Vector Space and Column Space of linear models?

890 Views Asked by At

I've started reading a book on linear models, and it turns out there's a lot of linear algebra (which I'm a bit weak in). There were two exercises that I think might be simple, but I don't know if I'm doing right.

(1) You are given that $X$ is an $(n \times p)$ matrix and $b ∈ R^p$. Prove that the linear model $y =Xb ∈ R^n$ satisfies the conditions of a vector space.

(2) For a linear model $y = Xb$, is the origin 0 in the column space $C(X)$? Why or why not?

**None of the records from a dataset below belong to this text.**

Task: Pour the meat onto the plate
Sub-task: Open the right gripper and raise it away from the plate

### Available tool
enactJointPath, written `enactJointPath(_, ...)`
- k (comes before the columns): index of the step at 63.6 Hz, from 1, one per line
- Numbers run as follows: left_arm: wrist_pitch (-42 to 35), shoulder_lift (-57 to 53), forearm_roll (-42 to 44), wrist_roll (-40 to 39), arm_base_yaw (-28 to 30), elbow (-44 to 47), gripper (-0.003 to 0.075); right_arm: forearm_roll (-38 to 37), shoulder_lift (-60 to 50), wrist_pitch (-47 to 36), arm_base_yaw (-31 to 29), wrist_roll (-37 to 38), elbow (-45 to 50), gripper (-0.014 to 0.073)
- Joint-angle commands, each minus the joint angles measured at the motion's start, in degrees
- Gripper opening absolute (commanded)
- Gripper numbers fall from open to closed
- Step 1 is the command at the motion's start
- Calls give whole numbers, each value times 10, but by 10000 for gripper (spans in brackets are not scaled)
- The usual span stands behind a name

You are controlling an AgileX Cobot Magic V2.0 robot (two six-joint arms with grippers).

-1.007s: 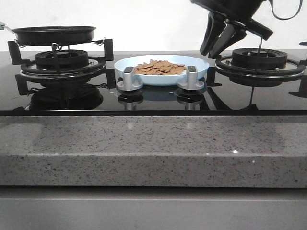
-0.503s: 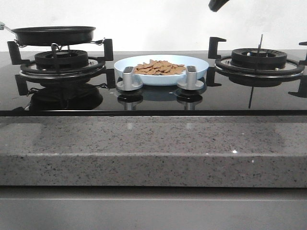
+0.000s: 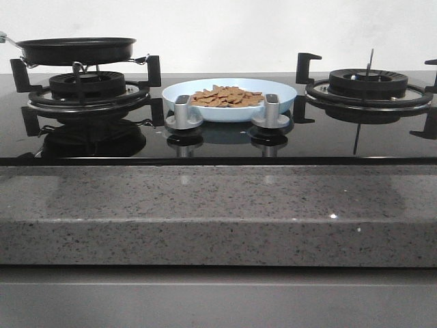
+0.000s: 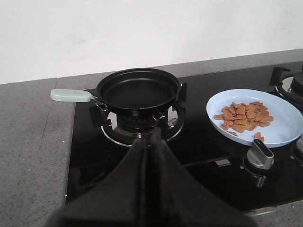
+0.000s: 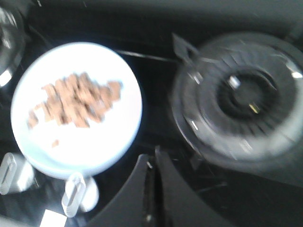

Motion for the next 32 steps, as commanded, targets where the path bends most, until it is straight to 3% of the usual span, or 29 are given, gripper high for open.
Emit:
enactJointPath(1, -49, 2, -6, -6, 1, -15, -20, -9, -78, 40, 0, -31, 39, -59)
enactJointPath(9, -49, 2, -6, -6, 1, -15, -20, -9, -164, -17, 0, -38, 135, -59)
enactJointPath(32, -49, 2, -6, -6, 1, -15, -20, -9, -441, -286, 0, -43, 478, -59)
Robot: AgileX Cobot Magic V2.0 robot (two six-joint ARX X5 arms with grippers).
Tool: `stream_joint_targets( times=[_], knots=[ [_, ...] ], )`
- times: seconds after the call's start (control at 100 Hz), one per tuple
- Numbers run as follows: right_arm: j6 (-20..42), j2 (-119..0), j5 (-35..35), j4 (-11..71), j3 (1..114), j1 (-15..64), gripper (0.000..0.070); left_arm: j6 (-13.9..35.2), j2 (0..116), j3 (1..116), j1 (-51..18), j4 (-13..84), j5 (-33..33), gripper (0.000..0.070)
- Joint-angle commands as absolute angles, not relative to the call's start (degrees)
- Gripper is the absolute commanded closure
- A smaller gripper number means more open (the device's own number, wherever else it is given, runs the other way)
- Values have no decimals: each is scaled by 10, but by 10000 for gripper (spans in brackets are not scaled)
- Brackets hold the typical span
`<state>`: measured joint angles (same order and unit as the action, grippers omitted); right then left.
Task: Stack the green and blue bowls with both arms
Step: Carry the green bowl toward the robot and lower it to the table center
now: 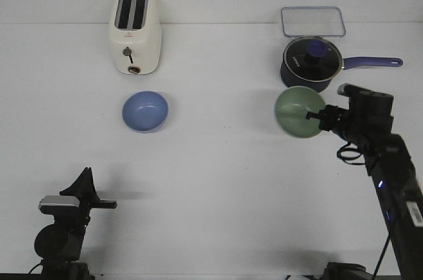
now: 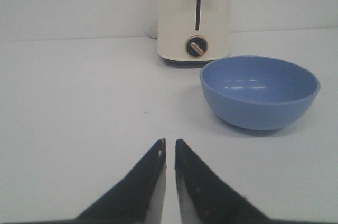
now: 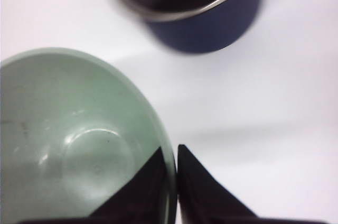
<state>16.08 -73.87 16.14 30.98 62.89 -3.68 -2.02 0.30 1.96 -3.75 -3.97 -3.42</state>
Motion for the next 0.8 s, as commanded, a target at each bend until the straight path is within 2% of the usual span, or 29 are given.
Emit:
stream_joint_targets(
  times=[0.0,0.12,0.25,0.37,0.57,0.79],
  knots=[
    [175,-707,165,302,604,-1,700,-19,2,8,-37,-48,-34,687],
    [192,-673,158,305,564,90,700,-19,2,8,-37,-48,-34,687],
    [204,-679,90,297,535,195,700,-19,2,8,-36,-48,-34,687],
    [219,-705,57,283,520,268,700,-19,2,8,-37,-48,-34,687],
    [235,-759,30,262,520,328,700,-19,2,8,-37,-48,-34,687],
    [240,-811,29,253,520,350,700,-19,2,8,-37,-48,-34,687]
  ],
)
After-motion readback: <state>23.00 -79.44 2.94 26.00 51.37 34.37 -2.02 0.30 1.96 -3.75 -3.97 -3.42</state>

OK, so for (1) I think what I need to do is show that for any two vectors that are in $y$, then the addition of those two vectors are also in $y$ (addition rule). The other condition I think, is that for any scalar $q$ in $R^n$, then $qy$ must also be in $y$. If I have this right, can someone show me how I go about proving this? My current answer seemed a little simple, which is why I doubt it.

For (2), it actually confuses me. I thought the column space referred to all possible linear combinations of the columns of $X$ where the scalars which multiply each column is nonzero. So by definition, I thought you can't have the zero vector be in the column space of $X$? Seems a little weird to me, unless I'm missing something obvious.

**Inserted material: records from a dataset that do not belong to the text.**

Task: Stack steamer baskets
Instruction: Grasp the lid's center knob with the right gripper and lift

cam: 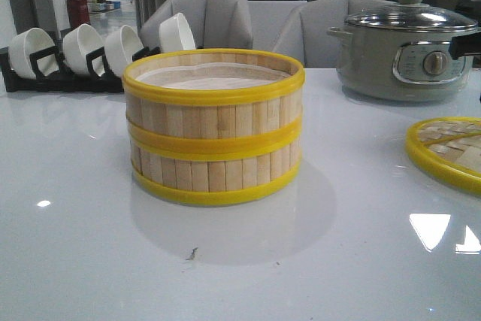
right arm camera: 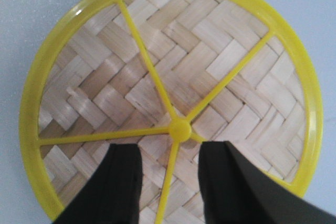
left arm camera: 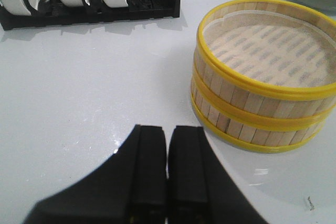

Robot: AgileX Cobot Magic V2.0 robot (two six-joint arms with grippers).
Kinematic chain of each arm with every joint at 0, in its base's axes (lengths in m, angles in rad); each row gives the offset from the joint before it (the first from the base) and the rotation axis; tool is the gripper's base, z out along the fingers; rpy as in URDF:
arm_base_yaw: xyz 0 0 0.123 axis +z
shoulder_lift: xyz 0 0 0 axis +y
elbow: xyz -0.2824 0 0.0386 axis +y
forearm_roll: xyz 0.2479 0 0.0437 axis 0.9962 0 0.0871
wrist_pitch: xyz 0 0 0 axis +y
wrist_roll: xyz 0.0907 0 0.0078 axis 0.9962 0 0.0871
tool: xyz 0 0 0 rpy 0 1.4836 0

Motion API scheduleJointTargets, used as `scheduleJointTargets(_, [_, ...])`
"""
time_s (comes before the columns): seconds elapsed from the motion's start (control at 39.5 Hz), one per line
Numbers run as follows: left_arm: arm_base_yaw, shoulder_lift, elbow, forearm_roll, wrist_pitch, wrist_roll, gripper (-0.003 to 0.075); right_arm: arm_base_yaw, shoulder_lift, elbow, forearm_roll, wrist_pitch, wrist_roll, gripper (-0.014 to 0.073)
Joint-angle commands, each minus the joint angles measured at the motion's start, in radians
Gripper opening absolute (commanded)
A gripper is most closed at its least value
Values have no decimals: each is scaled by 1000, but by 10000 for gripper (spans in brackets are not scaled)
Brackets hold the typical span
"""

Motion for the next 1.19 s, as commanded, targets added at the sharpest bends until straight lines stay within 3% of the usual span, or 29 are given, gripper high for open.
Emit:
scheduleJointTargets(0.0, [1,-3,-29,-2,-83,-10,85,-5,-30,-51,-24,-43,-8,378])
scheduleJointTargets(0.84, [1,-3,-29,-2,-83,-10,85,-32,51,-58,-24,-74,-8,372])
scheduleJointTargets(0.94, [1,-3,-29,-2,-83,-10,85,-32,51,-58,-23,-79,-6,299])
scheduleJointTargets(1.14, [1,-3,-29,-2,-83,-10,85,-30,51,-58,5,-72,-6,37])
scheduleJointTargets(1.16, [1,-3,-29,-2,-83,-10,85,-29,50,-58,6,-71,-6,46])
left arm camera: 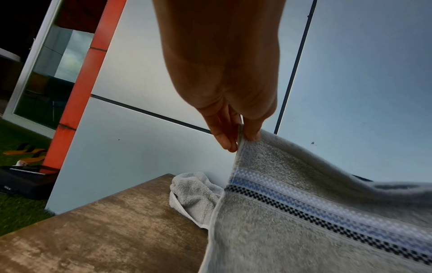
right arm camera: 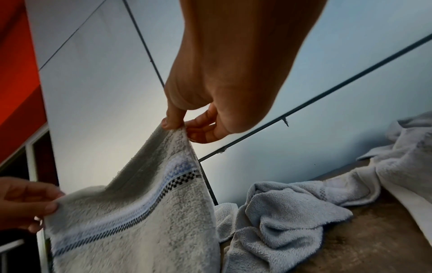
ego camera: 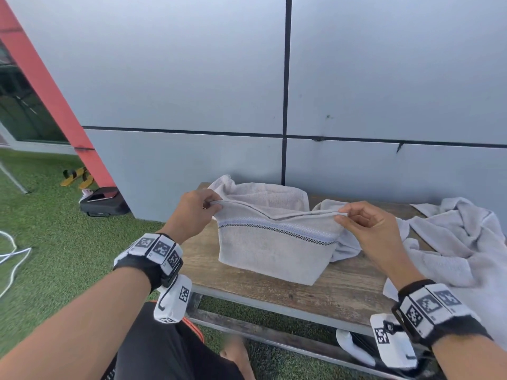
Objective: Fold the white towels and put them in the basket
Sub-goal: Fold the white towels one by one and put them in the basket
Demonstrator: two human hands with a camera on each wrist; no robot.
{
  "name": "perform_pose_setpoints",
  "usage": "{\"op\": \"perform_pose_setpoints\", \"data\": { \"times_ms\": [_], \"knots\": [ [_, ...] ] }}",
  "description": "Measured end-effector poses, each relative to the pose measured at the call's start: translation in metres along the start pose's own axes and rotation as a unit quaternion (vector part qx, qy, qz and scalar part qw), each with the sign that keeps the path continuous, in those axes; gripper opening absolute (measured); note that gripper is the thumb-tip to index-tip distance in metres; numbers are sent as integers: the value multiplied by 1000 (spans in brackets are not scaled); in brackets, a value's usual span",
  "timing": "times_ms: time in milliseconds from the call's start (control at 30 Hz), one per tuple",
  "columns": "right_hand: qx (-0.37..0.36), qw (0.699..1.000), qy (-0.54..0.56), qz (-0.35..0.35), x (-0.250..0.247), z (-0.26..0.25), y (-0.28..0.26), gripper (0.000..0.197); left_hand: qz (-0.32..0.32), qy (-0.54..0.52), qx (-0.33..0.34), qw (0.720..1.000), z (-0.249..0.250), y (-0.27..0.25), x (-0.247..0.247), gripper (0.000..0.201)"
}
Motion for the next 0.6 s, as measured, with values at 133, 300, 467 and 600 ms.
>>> {"op": "perform_pose_setpoints", "data": {
  "times_ms": [133, 300, 467, 600],
  "knots": [
    [-6, 997, -63, -34, 4, 2, 3, 15, -7, 4, 2, 1000, 4, 2, 2, 5],
    [5, 992, -121, -43, 1, 16, 5, 29, -12, 10, -7, 1000, 2, 5, 4, 5],
    [41, 992, -112, -50, -3, 16, -1, 19, -15, 12, -14, 1000, -3, 6, 9, 6],
    [45, 992, -106, -48, -5, 17, -2, 19, -19, 16, -15, 1000, -4, 7, 12, 6]
  ]
}}
Point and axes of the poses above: each hand's wrist, its own y-axis towards the middle knuckle, its own x-axis out of the palm, z = x × y, the point moved 2 cm from there along y, towards the middle knuckle, and after that the axes turned 6 degrees about -y, right-handed, at the moved point
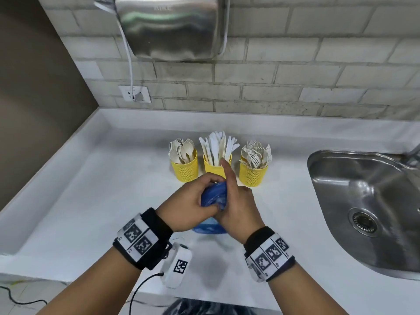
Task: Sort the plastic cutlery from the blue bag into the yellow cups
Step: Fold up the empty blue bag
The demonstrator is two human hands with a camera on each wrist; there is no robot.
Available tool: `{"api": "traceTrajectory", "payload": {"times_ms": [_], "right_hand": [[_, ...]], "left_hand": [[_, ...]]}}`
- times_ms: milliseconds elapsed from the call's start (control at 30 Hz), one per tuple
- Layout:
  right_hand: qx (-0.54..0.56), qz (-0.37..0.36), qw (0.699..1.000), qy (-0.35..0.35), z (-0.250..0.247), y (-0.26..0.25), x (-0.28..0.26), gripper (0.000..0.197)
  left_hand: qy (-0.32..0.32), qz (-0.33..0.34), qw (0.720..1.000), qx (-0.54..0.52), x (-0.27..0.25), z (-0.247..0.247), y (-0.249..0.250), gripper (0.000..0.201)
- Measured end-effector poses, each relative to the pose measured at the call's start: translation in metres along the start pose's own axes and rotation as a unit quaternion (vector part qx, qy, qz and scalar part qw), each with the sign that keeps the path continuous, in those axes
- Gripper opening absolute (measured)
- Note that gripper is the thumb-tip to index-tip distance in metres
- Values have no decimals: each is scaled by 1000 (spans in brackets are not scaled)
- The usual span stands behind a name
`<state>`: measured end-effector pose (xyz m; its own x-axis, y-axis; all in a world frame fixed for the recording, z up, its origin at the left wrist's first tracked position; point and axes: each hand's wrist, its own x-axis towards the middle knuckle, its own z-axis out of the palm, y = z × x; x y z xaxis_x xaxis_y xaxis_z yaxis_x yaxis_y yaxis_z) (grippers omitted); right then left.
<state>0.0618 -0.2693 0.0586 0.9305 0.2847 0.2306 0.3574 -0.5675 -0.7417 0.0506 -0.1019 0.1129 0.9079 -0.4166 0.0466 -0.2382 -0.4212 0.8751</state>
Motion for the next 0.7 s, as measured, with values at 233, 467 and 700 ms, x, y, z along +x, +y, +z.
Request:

I'd really appreciate any help.

1

There are 1 best solutions below

2
On BEST ANSWER

1) Let $C(X)$ be the span of the columns of $X$. Take $y_1, y_2$ that satisfies $X\beta_1$ and $X\beta_2$ respectively, so $y_1+y_2=X\beta_1+X\beta_2=X(\beta_1+\beta_2)=X\beta^*$. I.e., there are set of coefficients $\{\beta^*_i=\beta_{1i}+\beta_{2i} \}_{i=1}^p$ such that $\sum_{i=1}^p\beta^*_i\mathrm{x}_i=y_1+y_2$, hence $y_1+y_2 \in {C(X)}$.

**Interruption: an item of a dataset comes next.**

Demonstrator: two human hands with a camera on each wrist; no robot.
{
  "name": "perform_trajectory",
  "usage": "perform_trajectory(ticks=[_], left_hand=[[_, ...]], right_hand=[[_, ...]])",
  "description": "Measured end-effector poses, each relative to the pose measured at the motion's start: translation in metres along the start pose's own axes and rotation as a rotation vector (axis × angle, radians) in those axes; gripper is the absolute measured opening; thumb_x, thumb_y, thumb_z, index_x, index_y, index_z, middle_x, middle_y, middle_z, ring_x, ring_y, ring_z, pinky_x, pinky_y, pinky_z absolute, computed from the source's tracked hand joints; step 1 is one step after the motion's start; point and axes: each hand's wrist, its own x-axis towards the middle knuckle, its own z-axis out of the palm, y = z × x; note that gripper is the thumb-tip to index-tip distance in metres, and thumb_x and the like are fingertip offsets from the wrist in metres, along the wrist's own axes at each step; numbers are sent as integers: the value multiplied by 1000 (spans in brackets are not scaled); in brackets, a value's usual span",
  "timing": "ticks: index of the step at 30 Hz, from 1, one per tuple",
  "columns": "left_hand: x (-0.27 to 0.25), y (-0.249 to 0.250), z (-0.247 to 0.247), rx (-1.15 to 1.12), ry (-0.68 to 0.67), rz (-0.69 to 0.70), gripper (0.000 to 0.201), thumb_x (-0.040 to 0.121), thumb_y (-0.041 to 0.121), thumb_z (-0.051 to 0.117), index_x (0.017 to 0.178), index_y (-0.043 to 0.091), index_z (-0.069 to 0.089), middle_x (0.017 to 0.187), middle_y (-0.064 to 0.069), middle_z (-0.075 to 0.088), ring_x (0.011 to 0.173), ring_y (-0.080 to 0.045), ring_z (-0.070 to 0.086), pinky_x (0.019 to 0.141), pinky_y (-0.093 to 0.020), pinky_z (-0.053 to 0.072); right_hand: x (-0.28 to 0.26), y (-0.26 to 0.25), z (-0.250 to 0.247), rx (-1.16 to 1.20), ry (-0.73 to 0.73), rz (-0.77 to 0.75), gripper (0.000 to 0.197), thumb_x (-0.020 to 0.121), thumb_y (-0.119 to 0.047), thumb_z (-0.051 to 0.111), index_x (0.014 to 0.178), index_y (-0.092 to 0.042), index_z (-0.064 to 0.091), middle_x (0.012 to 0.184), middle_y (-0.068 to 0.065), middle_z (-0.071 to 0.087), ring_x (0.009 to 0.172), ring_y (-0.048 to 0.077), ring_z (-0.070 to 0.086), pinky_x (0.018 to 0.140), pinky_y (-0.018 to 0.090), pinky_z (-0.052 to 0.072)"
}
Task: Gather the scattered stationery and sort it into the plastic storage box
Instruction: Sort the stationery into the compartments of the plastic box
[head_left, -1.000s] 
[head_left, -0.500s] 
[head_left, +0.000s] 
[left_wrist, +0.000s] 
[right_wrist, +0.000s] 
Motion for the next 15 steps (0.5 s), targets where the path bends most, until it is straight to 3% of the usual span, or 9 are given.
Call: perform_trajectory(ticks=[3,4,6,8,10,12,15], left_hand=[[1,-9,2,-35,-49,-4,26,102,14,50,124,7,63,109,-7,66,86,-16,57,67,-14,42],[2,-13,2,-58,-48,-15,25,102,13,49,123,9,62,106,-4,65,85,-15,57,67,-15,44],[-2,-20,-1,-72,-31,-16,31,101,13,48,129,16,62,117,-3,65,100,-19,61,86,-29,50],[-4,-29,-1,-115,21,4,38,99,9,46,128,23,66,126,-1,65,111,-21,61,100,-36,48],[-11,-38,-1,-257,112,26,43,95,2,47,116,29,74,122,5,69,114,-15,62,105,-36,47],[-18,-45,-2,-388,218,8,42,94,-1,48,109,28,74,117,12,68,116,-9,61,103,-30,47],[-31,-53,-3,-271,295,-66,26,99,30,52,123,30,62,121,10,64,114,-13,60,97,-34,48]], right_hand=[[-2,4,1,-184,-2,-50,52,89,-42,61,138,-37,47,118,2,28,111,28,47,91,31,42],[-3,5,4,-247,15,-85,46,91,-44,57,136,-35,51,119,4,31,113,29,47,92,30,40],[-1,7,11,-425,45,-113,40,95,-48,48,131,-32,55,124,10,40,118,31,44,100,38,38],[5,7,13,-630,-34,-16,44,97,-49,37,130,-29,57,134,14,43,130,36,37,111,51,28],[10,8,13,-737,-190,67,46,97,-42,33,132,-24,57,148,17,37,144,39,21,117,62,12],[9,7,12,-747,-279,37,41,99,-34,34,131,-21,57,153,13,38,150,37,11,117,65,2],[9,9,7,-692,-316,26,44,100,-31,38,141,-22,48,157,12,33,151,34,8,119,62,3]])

scalar multiplication is even easier: $\alpha \in \mathbb{R}$, so $\alpha y= \alpha X\beta=X\alpha\beta$, so the set of the coefficients is given by $\{\alpha\beta_i\}_{i=1}^p$, thus $\alpha y \in C(X)$. Hence, $C(X)$ is a vector subspace.

2) By definition, every vector subspace contains the $0$ vector. In particular, you can take $\alpha=0$ and since $\alpha y\in C(X),\,\, \forall \alpha \in \mathbb{R}$ hence $0 \in C(X)$.